Que no se haya podido hacer así se debe a dos obstáculos: primero, subir demasiado la tasa de interés tendría efectos contractivos en la economía justo en un momento en el que se busca la recuperación; segundo, hay más en juego en este proceso inflacionario que la sola cantidad de dinero, y en el caso de países como México, se suma la agravante de depender de lo que suceda en el vecino del norte ya que, por así decir, estamos importando su inflación. Es muy probable, en resumen, que los precios sigan aumentando por algunos meses todavía. 

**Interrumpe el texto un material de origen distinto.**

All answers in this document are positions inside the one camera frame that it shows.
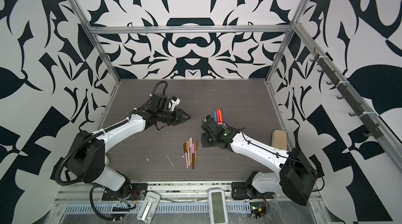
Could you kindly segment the red pink marker pen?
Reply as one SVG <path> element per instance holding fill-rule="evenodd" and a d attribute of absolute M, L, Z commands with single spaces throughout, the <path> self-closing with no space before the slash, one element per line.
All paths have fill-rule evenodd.
<path fill-rule="evenodd" d="M 220 117 L 219 117 L 219 109 L 216 109 L 216 112 L 217 112 L 217 118 L 218 118 L 218 124 L 220 125 L 221 124 L 221 122 L 220 122 Z"/>

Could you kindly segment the orange marker pen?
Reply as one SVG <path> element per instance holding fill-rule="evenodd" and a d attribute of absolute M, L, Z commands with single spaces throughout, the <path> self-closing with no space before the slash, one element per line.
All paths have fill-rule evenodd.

En la década de 1970 se impuso con la fuerza del dogma la idea de que la inflación era el peor de los males de la economía y que había que combatirla, aun a costa de sacrificar el crecimiento. La decisión no es tan clara en este momento en el que ambos son problemas apremiantes. Lo curiosos de la inflación es que ésta puede ser inocua, al menos tolerable, siempre que sea percibida como un fenómeno temporal. Pero en la medida que más y más negocios comiencen a ajustar sus precios al alza, ésta puede convertirse en un fenómeno permanente, una espiral de ajustes y aumentos sobre la que ya no puedan hacer nada los bancos centrales a no ser que, como en la década de los 70s, los doctores monetarios decidan ahorcar al paciente para acabar con el mal.